Effects of coexisting oxoanions on SO₃ decomposition activity of molten-phase potassium metavanadate catalysts

Abstract

Molten-state potassium metavanadate (KVO₃) supported on mesoporous SiO₂ materials have emerged as active catalysts for SO₃ decomposition over a moderate temperature range (≤650 °C), which is a potential O₂ evolution reaction useful for solar thermochemical water splitting. The molten phase formed at ≥520 °C contained tetrahedral VO₄²⁻, which plays a vital role in accelerating the SO₃ uptake and conversion to SO₂/O₂. The present study aimed to reveal how the SO₃ decomposition activity is affected by adding other oxoanions such as borate (BO₃³⁻), carbonate (CO₃²⁻), and phosphate (PO₄³⁻) into the melt.

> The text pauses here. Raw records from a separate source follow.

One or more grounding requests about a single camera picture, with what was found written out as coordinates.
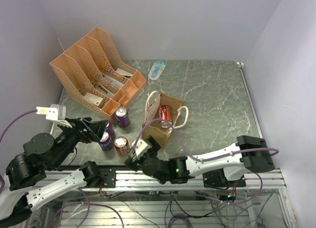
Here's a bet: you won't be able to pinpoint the white red box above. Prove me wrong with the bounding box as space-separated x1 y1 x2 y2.
83 92 105 108

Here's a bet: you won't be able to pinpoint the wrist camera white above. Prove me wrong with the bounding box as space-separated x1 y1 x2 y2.
135 139 151 159
36 104 72 128

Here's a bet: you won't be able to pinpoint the canvas bag brown printed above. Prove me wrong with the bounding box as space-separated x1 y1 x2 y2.
142 91 189 148

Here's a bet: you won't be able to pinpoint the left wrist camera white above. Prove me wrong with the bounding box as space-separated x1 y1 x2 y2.
36 104 72 128

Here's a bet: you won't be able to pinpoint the aluminium mounting rail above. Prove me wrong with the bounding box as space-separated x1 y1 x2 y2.
27 168 287 191

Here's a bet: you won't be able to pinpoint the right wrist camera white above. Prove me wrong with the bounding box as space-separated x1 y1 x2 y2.
135 139 151 159

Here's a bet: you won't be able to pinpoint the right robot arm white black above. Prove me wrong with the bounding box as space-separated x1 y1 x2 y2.
124 135 278 188

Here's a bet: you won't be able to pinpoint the blue white blister pack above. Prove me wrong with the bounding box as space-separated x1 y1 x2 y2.
148 61 166 80

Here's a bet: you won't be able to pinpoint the red soda can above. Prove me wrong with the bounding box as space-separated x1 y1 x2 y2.
158 105 172 128
114 136 130 156

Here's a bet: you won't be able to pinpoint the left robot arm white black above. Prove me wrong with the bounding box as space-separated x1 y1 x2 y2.
0 117 107 228

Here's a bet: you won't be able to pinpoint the purple soda can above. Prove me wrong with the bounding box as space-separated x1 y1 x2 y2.
104 119 115 137
115 107 130 127
99 131 114 151

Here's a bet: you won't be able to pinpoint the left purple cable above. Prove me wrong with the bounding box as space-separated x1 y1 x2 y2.
0 109 124 228

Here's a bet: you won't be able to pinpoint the white box in organizer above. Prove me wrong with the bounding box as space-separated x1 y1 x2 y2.
116 68 133 78

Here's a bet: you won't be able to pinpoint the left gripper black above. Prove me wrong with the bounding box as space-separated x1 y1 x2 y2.
50 115 108 168

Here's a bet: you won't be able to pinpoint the orange plastic file organizer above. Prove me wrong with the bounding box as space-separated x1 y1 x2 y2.
50 28 146 122

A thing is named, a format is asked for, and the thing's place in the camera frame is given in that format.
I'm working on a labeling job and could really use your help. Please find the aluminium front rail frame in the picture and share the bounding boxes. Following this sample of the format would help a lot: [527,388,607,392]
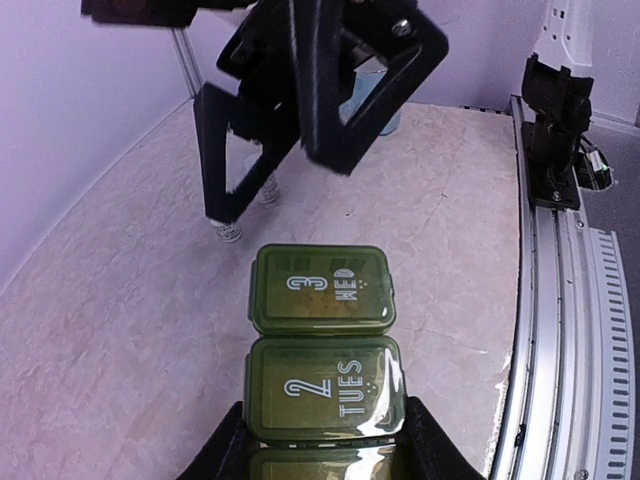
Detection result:
[461,97,639,479]

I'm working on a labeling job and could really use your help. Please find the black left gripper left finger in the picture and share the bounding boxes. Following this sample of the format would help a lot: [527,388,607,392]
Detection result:
[177,401,250,480]

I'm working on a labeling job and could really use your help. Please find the green pill organizer box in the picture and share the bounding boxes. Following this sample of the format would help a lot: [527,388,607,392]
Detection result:
[243,244,408,479]

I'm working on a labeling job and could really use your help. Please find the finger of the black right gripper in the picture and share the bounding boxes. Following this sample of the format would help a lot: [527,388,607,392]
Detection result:
[193,83,300,223]
[288,1,449,176]

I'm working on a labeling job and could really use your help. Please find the right aluminium corner post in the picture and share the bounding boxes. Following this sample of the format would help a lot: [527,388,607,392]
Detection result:
[171,29,204,98]

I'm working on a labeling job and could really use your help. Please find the light blue mug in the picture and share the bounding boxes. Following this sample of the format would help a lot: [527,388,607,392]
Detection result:
[338,65,404,150]

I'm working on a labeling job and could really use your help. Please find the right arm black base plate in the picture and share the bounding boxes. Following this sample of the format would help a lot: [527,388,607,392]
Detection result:
[521,121,613,210]

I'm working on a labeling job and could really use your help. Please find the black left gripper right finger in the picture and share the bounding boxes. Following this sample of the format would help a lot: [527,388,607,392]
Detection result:
[396,396,484,480]

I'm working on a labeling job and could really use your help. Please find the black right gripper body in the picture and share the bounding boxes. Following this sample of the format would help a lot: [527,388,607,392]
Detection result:
[215,0,391,146]

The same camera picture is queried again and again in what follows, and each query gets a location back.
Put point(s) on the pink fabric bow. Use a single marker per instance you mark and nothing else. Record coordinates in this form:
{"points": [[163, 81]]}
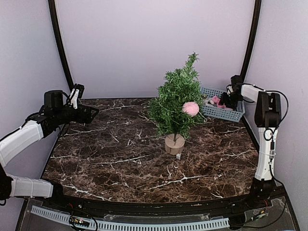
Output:
{"points": [[216, 100]]}

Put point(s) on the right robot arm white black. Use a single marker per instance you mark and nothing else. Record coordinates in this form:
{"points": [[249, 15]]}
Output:
{"points": [[268, 117]]}

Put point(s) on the blue plastic basket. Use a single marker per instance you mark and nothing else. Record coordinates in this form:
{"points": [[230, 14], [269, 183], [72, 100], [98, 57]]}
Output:
{"points": [[221, 112]]}

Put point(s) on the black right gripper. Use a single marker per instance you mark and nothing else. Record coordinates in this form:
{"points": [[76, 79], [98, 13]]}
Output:
{"points": [[224, 100]]}

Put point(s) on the black front rail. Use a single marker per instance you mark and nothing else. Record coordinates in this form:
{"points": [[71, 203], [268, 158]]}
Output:
{"points": [[219, 207]]}

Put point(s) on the grey slotted cable duct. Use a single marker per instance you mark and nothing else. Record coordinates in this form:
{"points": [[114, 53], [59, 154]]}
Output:
{"points": [[132, 223]]}

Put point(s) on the pink fluffy pompom ornament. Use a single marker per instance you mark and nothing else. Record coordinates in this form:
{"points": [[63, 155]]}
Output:
{"points": [[191, 108]]}

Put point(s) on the left black frame post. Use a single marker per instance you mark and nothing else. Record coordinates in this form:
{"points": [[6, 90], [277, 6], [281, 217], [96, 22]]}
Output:
{"points": [[59, 43]]}

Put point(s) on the right black frame post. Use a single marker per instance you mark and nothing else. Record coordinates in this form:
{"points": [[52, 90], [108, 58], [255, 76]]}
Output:
{"points": [[251, 39]]}

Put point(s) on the small green christmas tree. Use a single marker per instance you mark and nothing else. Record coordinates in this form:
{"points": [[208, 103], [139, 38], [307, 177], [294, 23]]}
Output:
{"points": [[181, 86]]}

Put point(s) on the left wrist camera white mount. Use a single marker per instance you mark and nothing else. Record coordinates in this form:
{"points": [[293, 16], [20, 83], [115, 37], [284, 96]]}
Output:
{"points": [[75, 95]]}

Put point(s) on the black frame post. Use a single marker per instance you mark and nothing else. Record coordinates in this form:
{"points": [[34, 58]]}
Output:
{"points": [[59, 43], [251, 39]]}

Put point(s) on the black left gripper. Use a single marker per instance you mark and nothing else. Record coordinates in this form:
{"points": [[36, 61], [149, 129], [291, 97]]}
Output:
{"points": [[87, 119]]}

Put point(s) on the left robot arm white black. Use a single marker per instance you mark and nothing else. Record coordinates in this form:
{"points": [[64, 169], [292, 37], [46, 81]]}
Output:
{"points": [[58, 109]]}

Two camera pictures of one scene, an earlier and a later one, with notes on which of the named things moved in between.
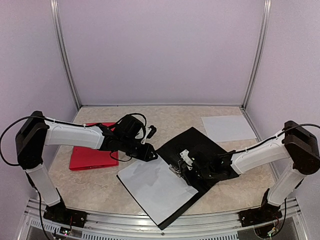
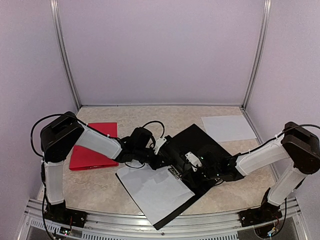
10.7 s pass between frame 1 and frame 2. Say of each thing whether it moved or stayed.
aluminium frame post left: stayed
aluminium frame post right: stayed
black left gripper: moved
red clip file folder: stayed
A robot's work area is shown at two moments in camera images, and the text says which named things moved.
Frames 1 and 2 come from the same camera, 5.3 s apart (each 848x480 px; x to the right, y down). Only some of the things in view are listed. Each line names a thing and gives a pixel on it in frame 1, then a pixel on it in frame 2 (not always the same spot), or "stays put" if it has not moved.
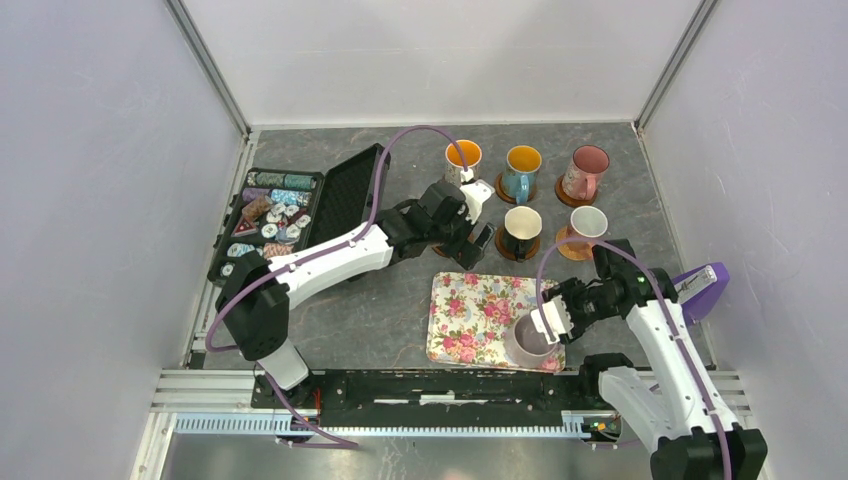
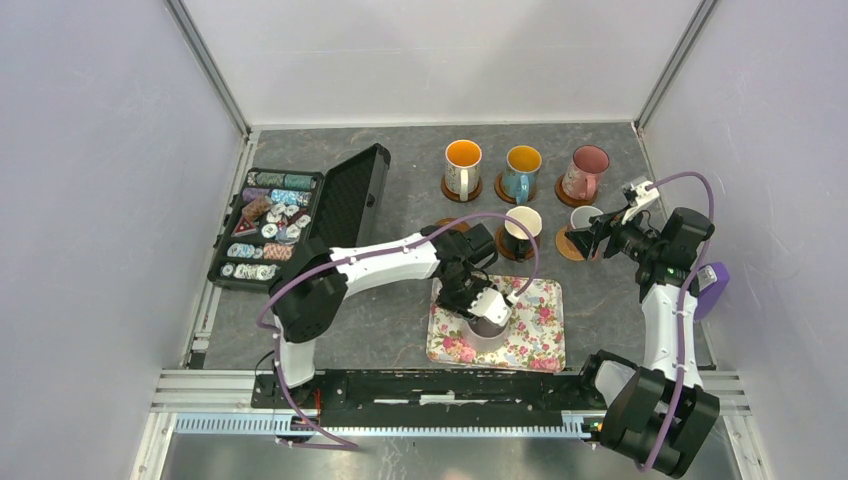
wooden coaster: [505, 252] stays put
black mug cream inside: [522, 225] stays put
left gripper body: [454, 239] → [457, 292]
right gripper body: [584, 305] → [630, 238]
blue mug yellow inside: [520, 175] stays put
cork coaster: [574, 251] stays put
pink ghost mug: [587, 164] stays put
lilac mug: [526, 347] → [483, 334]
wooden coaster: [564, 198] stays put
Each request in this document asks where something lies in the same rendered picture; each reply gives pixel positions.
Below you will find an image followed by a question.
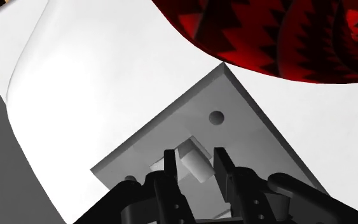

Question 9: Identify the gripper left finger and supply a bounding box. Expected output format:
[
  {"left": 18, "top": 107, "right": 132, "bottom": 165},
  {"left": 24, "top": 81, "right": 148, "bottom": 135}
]
[{"left": 73, "top": 149, "right": 196, "bottom": 224}]

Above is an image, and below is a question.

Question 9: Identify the grey light switch plate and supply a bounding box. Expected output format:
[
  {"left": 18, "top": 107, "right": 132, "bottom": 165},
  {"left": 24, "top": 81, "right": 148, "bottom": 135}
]
[{"left": 90, "top": 61, "right": 329, "bottom": 221}]

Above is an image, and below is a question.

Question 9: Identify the red black zigzag patterned vase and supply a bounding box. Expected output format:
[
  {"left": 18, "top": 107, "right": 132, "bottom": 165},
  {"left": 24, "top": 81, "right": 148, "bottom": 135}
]
[{"left": 151, "top": 0, "right": 358, "bottom": 85}]

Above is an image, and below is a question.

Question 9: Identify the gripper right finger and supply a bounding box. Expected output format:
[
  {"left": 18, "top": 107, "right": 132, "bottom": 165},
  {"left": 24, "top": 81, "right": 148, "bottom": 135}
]
[{"left": 212, "top": 146, "right": 358, "bottom": 224}]

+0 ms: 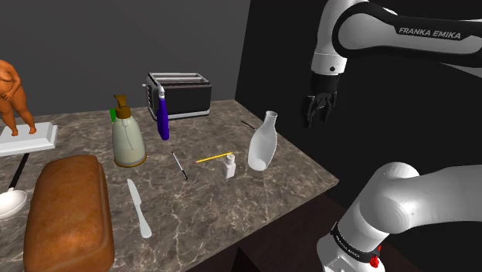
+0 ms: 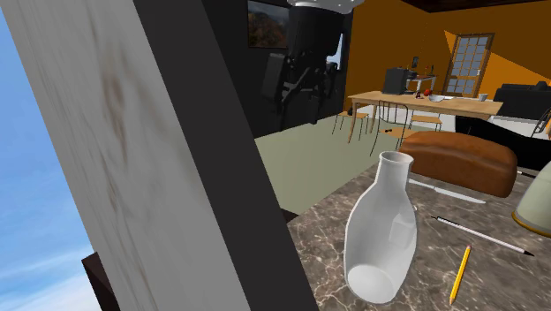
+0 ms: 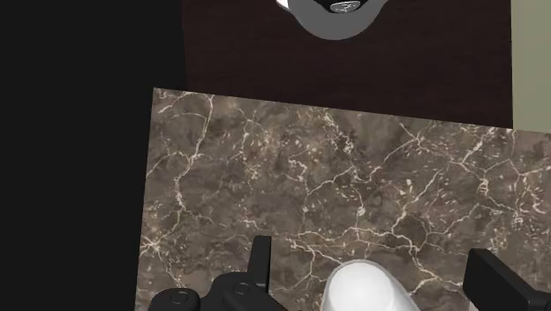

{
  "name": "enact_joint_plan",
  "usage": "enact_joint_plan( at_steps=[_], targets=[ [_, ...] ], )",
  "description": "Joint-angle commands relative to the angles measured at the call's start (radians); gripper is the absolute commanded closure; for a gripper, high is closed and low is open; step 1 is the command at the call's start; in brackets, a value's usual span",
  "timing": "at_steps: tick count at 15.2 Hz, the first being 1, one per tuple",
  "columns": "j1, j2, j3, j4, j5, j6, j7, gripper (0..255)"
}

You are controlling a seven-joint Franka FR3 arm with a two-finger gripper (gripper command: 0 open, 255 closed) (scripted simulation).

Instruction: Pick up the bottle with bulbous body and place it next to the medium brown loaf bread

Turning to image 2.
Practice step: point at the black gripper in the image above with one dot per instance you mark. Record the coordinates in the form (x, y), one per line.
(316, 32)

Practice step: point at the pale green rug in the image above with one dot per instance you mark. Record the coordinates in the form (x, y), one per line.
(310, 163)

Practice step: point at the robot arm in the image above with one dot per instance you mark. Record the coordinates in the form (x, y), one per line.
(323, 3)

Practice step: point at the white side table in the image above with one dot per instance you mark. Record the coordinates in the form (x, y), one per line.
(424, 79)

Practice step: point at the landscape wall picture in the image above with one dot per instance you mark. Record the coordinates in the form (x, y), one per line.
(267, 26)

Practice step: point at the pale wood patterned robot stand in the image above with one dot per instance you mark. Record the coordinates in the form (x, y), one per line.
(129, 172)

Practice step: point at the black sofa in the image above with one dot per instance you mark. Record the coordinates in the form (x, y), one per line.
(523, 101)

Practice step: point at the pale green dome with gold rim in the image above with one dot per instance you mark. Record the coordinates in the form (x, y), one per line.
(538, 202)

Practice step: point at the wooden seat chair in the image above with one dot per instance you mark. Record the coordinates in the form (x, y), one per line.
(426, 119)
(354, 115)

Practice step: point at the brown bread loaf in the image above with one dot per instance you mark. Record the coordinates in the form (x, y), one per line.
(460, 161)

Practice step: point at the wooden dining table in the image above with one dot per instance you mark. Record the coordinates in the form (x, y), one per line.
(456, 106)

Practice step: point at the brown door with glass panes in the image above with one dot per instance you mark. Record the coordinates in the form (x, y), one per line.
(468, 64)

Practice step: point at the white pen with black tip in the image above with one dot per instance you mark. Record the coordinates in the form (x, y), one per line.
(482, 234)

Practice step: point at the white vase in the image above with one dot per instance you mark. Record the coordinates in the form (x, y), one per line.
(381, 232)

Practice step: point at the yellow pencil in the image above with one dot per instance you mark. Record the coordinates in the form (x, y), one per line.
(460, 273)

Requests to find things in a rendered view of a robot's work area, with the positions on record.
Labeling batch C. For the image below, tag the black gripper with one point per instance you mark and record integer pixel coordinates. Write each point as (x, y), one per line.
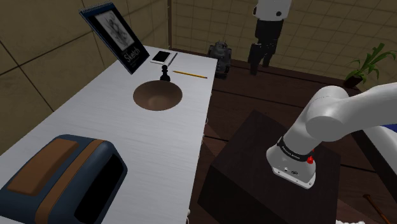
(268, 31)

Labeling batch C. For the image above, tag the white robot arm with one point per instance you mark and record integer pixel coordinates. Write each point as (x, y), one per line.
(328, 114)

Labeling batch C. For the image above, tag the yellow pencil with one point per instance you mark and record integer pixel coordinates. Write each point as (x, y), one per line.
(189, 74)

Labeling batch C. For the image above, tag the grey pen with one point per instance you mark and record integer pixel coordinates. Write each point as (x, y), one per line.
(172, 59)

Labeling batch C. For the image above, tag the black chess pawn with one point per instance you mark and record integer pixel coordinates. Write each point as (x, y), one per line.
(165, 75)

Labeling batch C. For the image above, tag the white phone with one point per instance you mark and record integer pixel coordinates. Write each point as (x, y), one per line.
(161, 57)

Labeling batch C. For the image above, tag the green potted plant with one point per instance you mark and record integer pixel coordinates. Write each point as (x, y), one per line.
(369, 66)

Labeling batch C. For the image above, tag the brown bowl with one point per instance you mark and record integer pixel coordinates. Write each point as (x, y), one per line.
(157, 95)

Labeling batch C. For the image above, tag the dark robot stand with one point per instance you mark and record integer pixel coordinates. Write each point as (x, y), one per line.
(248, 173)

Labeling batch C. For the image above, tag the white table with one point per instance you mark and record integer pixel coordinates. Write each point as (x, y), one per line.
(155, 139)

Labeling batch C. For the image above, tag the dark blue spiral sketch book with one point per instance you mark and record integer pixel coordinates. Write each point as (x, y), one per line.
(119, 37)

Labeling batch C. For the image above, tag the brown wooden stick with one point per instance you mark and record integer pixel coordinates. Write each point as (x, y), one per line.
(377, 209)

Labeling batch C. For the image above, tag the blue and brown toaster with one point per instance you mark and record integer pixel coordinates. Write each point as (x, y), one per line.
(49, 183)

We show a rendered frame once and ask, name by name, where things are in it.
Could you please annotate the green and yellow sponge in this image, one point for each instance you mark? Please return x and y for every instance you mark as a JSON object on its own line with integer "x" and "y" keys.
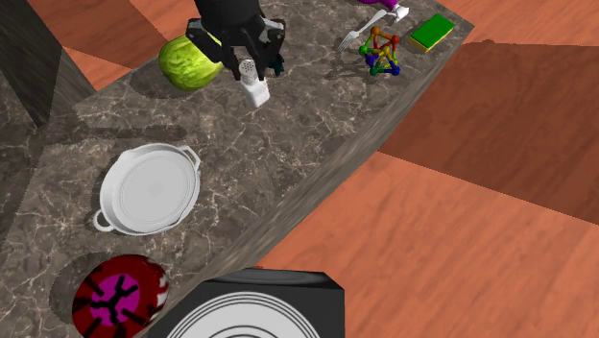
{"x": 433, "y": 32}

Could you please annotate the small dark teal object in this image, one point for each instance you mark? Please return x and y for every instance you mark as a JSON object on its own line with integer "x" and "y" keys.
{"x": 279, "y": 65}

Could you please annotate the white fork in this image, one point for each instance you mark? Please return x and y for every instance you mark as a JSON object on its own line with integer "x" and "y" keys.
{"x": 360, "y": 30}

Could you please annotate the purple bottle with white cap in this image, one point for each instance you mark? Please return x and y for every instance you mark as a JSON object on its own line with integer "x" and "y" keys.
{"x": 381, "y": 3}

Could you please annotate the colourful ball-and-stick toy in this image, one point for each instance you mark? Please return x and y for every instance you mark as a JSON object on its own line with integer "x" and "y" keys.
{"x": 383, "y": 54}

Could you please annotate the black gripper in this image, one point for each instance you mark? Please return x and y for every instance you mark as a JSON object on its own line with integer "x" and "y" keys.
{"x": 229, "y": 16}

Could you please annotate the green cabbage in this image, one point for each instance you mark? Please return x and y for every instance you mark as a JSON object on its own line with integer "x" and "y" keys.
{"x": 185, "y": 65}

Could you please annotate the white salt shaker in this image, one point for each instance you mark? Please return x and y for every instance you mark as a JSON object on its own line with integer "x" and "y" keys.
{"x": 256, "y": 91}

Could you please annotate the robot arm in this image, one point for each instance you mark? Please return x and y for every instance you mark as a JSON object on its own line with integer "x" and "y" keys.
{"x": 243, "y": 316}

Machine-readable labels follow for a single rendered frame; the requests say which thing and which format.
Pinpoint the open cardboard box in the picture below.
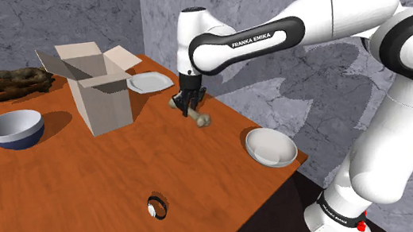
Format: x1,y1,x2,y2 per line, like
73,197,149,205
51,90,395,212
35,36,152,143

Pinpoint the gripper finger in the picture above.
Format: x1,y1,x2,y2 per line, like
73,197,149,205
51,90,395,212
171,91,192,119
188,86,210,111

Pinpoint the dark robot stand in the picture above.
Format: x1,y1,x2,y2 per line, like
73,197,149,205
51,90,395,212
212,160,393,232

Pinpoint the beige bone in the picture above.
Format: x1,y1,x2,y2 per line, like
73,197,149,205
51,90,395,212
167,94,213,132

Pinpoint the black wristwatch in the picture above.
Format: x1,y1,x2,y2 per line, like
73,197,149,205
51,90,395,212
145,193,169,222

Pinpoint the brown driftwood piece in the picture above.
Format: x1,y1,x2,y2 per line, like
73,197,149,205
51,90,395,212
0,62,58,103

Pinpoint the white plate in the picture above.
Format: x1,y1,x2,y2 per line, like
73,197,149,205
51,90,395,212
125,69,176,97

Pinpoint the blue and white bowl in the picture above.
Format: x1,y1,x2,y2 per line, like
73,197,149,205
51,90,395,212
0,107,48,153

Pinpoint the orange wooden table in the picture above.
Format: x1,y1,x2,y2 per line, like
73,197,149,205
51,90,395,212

Although borate showed a deteriorating effect, phosphate tended to improve the catalytic activity when the P/V molar ratio was equal to or less than 0.5. The addition of phosphate produced a mixed phosphate vanadate with a composition of KV₂PO₈, which consists of infinite tetrahedral PO₄ and pyramidal VO₅ linked by vertex sharing. Because of the congruent melting at temperature as low as ∼530 °C, KV₂PO₈ may be expected as another candidate of active molten phase catalyst for SO₃ decomposition.